Data to process:
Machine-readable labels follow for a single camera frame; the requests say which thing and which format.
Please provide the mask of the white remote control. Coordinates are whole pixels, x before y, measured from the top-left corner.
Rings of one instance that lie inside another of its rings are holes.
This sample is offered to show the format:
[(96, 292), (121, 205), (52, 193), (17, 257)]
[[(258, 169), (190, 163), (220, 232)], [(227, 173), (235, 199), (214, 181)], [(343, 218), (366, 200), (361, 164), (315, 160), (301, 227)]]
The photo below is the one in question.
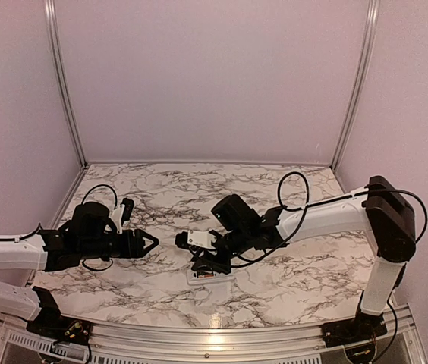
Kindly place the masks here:
[(194, 271), (188, 271), (186, 273), (187, 283), (190, 286), (197, 286), (197, 285), (206, 285), (206, 284), (224, 284), (227, 282), (232, 282), (235, 280), (234, 275), (225, 275), (223, 273), (213, 273), (215, 276), (212, 278), (201, 278), (202, 275), (207, 274), (197, 274)]

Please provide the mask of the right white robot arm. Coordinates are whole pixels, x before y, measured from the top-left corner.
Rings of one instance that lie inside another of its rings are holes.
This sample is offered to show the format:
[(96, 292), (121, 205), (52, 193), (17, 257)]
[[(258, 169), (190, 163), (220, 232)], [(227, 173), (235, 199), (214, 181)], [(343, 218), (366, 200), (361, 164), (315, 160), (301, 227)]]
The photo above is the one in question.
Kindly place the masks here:
[(250, 249), (259, 250), (266, 258), (300, 240), (365, 231), (376, 244), (376, 260), (360, 298), (360, 313), (347, 324), (347, 333), (362, 340), (376, 328), (376, 317), (386, 307), (421, 238), (416, 232), (414, 208), (407, 201), (409, 196), (410, 192), (398, 190), (376, 175), (365, 187), (345, 195), (307, 201), (299, 208), (278, 204), (259, 215), (239, 195), (231, 194), (211, 210), (225, 229), (224, 235), (216, 231), (187, 232), (191, 269), (228, 275), (236, 267), (232, 259)]

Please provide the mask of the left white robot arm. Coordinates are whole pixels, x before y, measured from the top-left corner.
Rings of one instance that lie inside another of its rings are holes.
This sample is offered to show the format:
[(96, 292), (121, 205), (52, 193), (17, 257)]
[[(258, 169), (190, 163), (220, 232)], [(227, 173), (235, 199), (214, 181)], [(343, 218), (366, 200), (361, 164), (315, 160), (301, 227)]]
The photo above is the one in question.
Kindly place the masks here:
[[(123, 227), (133, 206), (130, 199), (114, 210), (98, 202), (84, 202), (56, 230), (39, 227), (26, 235), (0, 237), (0, 271), (54, 272), (77, 267), (88, 259), (143, 258), (159, 241), (141, 229)], [(61, 337), (67, 331), (67, 321), (46, 289), (0, 281), (0, 312), (28, 322), (36, 319), (50, 337)]]

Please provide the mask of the front aluminium rail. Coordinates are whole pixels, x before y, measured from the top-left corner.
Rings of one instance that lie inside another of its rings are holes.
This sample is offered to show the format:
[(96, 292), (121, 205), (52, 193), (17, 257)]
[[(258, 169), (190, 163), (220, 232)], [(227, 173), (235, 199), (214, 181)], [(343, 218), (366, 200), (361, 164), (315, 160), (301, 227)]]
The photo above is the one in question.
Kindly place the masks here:
[(269, 328), (157, 328), (94, 320), (90, 345), (55, 344), (0, 317), (0, 363), (347, 363), (375, 354), (380, 363), (426, 363), (407, 305), (384, 314), (387, 334), (327, 347), (320, 323)]

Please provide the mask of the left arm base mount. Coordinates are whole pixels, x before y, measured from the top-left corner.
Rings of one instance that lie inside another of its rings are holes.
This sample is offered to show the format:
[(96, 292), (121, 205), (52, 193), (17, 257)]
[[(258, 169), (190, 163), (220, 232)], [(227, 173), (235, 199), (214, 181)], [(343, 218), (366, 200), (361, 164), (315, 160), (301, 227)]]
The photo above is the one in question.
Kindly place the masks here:
[(66, 316), (40, 316), (28, 322), (26, 330), (54, 341), (87, 345), (92, 322)]

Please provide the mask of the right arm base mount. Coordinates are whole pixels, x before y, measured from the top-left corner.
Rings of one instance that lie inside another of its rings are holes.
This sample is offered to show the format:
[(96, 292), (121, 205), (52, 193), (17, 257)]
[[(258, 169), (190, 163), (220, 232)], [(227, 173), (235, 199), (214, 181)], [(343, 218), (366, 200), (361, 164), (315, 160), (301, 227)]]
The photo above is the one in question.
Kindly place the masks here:
[(327, 347), (372, 340), (388, 332), (383, 317), (371, 315), (328, 322), (321, 326), (321, 330)]

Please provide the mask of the left aluminium frame post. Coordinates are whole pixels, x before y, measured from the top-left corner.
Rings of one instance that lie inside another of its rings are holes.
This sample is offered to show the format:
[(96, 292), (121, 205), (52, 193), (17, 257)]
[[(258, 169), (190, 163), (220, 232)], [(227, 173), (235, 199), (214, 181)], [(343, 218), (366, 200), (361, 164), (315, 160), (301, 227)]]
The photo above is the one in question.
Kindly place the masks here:
[(74, 109), (71, 102), (71, 96), (68, 89), (65, 65), (61, 53), (61, 43), (58, 29), (58, 21), (56, 14), (55, 1), (45, 0), (46, 23), (49, 33), (49, 42), (52, 48), (52, 59), (55, 69), (55, 76), (58, 84), (58, 91), (61, 98), (61, 103), (65, 113), (65, 119), (68, 126), (71, 142), (77, 161), (81, 169), (88, 166), (87, 159), (80, 140), (79, 129), (77, 126)]

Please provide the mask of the aluminium frame post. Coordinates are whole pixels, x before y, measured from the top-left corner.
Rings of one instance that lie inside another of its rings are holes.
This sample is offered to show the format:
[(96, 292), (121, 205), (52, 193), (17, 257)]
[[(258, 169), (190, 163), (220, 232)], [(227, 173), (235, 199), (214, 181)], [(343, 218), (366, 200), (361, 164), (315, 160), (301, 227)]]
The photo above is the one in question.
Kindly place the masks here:
[(346, 108), (344, 121), (342, 123), (341, 132), (336, 143), (335, 151), (332, 157), (330, 168), (336, 172), (340, 165), (347, 148), (351, 131), (354, 127), (354, 122), (357, 116), (357, 110), (360, 102), (360, 97), (363, 92), (365, 80), (370, 68), (370, 61), (373, 53), (373, 45), (376, 37), (377, 21), (379, 17), (379, 0), (368, 1), (367, 15), (363, 30), (362, 46), (360, 57), (357, 63), (357, 70), (351, 89), (348, 106)]
[(49, 42), (52, 48), (52, 59), (55, 69), (55, 76), (58, 84), (58, 91), (61, 98), (61, 103), (65, 113), (65, 119), (68, 126), (71, 142), (77, 161), (81, 169), (88, 166), (87, 159), (80, 140), (79, 129), (77, 126), (74, 109), (71, 102), (71, 96), (68, 89), (65, 65), (61, 53), (61, 43), (58, 29), (58, 21), (56, 14), (55, 1), (45, 0), (46, 23), (49, 33)]

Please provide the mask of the right aluminium frame post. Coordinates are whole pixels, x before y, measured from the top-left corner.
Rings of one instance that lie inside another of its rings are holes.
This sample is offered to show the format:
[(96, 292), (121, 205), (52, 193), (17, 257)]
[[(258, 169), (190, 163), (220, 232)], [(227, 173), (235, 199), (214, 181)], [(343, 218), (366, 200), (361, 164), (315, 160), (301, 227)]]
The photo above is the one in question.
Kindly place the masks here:
[(370, 68), (370, 61), (373, 53), (373, 45), (376, 37), (377, 21), (379, 17), (379, 0), (368, 1), (367, 15), (363, 30), (362, 46), (360, 57), (357, 63), (357, 70), (351, 89), (348, 106), (346, 108), (344, 121), (342, 123), (341, 132), (336, 143), (335, 151), (332, 157), (330, 168), (336, 172), (340, 165), (347, 148), (351, 131), (354, 127), (354, 122), (357, 116), (357, 110), (360, 102), (360, 97), (363, 92), (365, 80)]

Requirement:
Give all the lines above again, character for character, without pictures.

Your solution:
Machine-readable labels follow for a single camera frame; the requests say which thing and which format.
Please provide the mask of the white remote control. Coordinates are whole pixels, x before y, measured from the top-left corner.
Rings of one instance that lie inside another of its rings are holes.
This sample is offered to show the format:
[(96, 292), (121, 205), (52, 193), (17, 257)]
[[(258, 169), (190, 163), (220, 232)], [(227, 173), (235, 199), (214, 181)], [(343, 218), (366, 200), (361, 164), (315, 160), (301, 227)]]
The photo below is the one in question.
Kindly place the masks here:
[(194, 271), (188, 271), (186, 273), (187, 283), (190, 286), (197, 286), (197, 285), (206, 285), (206, 284), (224, 284), (227, 282), (232, 282), (235, 280), (234, 275), (225, 275), (223, 273), (213, 273), (215, 276), (212, 278), (201, 278), (202, 275), (207, 274), (197, 274)]

Please provide the mask of the right white robot arm. Coordinates are whole pixels, x before y, measured from the top-left corner.
Rings of one instance that lie inside another of its rings are holes.
This sample is offered to show the format:
[(96, 292), (121, 205), (52, 193), (17, 257)]
[[(258, 169), (190, 163), (220, 232)], [(227, 173), (235, 199), (214, 181)], [(343, 218), (366, 200), (361, 164), (315, 160), (301, 227)]]
The photo above is the one in question.
Kindly place the masks here:
[(250, 249), (259, 250), (266, 258), (300, 240), (365, 231), (376, 244), (376, 260), (360, 298), (360, 313), (347, 324), (347, 333), (362, 340), (376, 328), (376, 317), (386, 307), (421, 238), (416, 232), (414, 208), (407, 201), (409, 196), (410, 192), (398, 190), (376, 175), (365, 187), (345, 195), (307, 201), (299, 208), (278, 204), (259, 215), (239, 195), (231, 194), (211, 210), (225, 229), (224, 235), (216, 231), (187, 232), (191, 269), (228, 275), (236, 267), (232, 259)]

Please provide the mask of the left white robot arm. Coordinates are whole pixels, x before y, measured from the top-left corner.
Rings of one instance that lie inside another of its rings are holes.
This sample is offered to show the format:
[(96, 292), (121, 205), (52, 193), (17, 257)]
[[(258, 169), (190, 163), (220, 232)], [(227, 173), (235, 199), (214, 181)], [(343, 218), (366, 200), (361, 164), (315, 160), (301, 227)]]
The photo above is the one in question.
Kindly place the masks here:
[[(123, 227), (133, 206), (130, 199), (114, 210), (98, 202), (84, 202), (56, 230), (39, 227), (26, 235), (0, 237), (0, 271), (54, 272), (77, 267), (88, 259), (143, 258), (159, 241), (141, 229)], [(61, 337), (67, 331), (67, 321), (46, 289), (0, 281), (0, 312), (28, 322), (36, 319), (50, 337)]]

Please provide the mask of the front aluminium rail. Coordinates are whole pixels, x before y, measured from the top-left corner.
Rings of one instance that lie inside another of its rings are holes.
This sample is offered to show the format:
[(96, 292), (121, 205), (52, 193), (17, 257)]
[[(258, 169), (190, 163), (220, 232)], [(227, 173), (235, 199), (214, 181)], [(343, 218), (366, 200), (361, 164), (315, 160), (301, 227)]]
The photo above is the one in question.
Kindly place the masks here:
[(269, 328), (157, 328), (94, 320), (90, 345), (55, 344), (0, 317), (0, 363), (347, 363), (375, 354), (380, 363), (426, 363), (407, 305), (384, 314), (387, 334), (327, 347), (320, 323)]

Please provide the mask of the left arm base mount. Coordinates are whole pixels, x before y, measured from the top-left corner.
Rings of one instance that lie inside another of its rings are holes.
This sample is offered to show the format:
[(96, 292), (121, 205), (52, 193), (17, 257)]
[[(258, 169), (190, 163), (220, 232)], [(227, 173), (235, 199), (214, 181)], [(343, 218), (366, 200), (361, 164), (315, 160), (301, 227)]]
The photo above is the one in question.
Kindly place the masks here:
[(66, 316), (40, 316), (28, 322), (26, 330), (54, 341), (87, 345), (92, 322)]

Please provide the mask of the right arm base mount. Coordinates are whole pixels, x before y, measured from the top-left corner.
Rings of one instance that lie inside another of its rings are holes.
This sample is offered to show the format:
[(96, 292), (121, 205), (52, 193), (17, 257)]
[[(258, 169), (190, 163), (220, 232)], [(227, 173), (235, 199), (214, 181)], [(343, 218), (366, 200), (361, 164), (315, 160), (301, 227)]]
The photo above is the one in question.
Kindly place the masks here:
[(327, 347), (372, 340), (388, 332), (383, 317), (371, 315), (328, 322), (321, 326), (321, 330)]

Please provide the mask of the left aluminium frame post. Coordinates are whole pixels, x before y, measured from the top-left corner.
Rings of one instance that lie inside another of its rings are holes.
This sample is offered to show the format:
[(96, 292), (121, 205), (52, 193), (17, 257)]
[[(258, 169), (190, 163), (220, 232)], [(227, 173), (235, 199), (214, 181)], [(343, 218), (366, 200), (361, 164), (315, 160), (301, 227)]]
The photo above is the one in question.
Kindly place the masks here:
[(74, 109), (71, 102), (71, 96), (68, 89), (65, 65), (61, 53), (61, 43), (58, 29), (58, 21), (56, 14), (55, 1), (45, 0), (46, 23), (49, 33), (49, 42), (52, 48), (52, 59), (55, 69), (55, 76), (58, 84), (58, 91), (61, 98), (61, 103), (65, 113), (65, 119), (68, 126), (71, 142), (77, 161), (81, 169), (88, 166), (87, 159), (80, 140), (79, 129), (77, 126)]

Please provide the mask of the aluminium frame post. Coordinates are whole pixels, x before y, measured from the top-left corner.
Rings of one instance that lie inside another of its rings are holes.
This sample is offered to show the format:
[(96, 292), (121, 205), (52, 193), (17, 257)]
[[(258, 169), (190, 163), (220, 232)], [(227, 173), (235, 199), (214, 181)], [(343, 218), (366, 200), (361, 164), (315, 160), (301, 227)]]
The photo above is the one in question.
Kindly place the masks here:
[(346, 108), (344, 121), (342, 123), (341, 132), (336, 143), (335, 151), (332, 157), (330, 168), (336, 172), (340, 165), (347, 148), (351, 131), (354, 127), (354, 122), (357, 116), (357, 110), (360, 102), (360, 97), (363, 92), (365, 80), (370, 68), (370, 61), (373, 53), (373, 45), (376, 37), (377, 21), (379, 17), (379, 0), (368, 1), (367, 15), (363, 30), (362, 46), (360, 57), (357, 63), (357, 70), (351, 89), (348, 106)]
[(49, 42), (52, 48), (52, 59), (55, 69), (55, 76), (58, 84), (58, 91), (61, 98), (61, 103), (65, 113), (65, 119), (68, 126), (71, 142), (77, 161), (81, 169), (88, 166), (87, 159), (80, 140), (79, 129), (77, 126), (74, 109), (71, 102), (71, 96), (68, 89), (65, 65), (61, 53), (61, 43), (58, 29), (58, 21), (56, 14), (55, 1), (45, 0), (46, 23), (49, 33)]

Please provide the mask of the right aluminium frame post. Coordinates are whole pixels, x before y, measured from the top-left corner.
Rings of one instance that lie inside another of its rings are holes.
This sample is offered to show the format:
[(96, 292), (121, 205), (52, 193), (17, 257)]
[[(258, 169), (190, 163), (220, 232)], [(227, 173), (235, 199), (214, 181)], [(343, 218), (366, 200), (361, 164), (315, 160), (301, 227)]]
The photo above is the one in question.
Kindly place the masks here:
[(370, 68), (370, 61), (373, 53), (373, 45), (376, 37), (377, 21), (379, 17), (379, 0), (368, 1), (367, 15), (363, 30), (362, 46), (360, 57), (357, 63), (357, 70), (351, 89), (348, 106), (346, 108), (344, 121), (342, 123), (341, 132), (336, 143), (335, 151), (332, 157), (330, 168), (336, 172), (340, 165), (347, 148), (351, 131), (354, 127), (354, 122), (357, 116), (357, 110), (360, 102), (360, 97), (363, 92), (365, 80)]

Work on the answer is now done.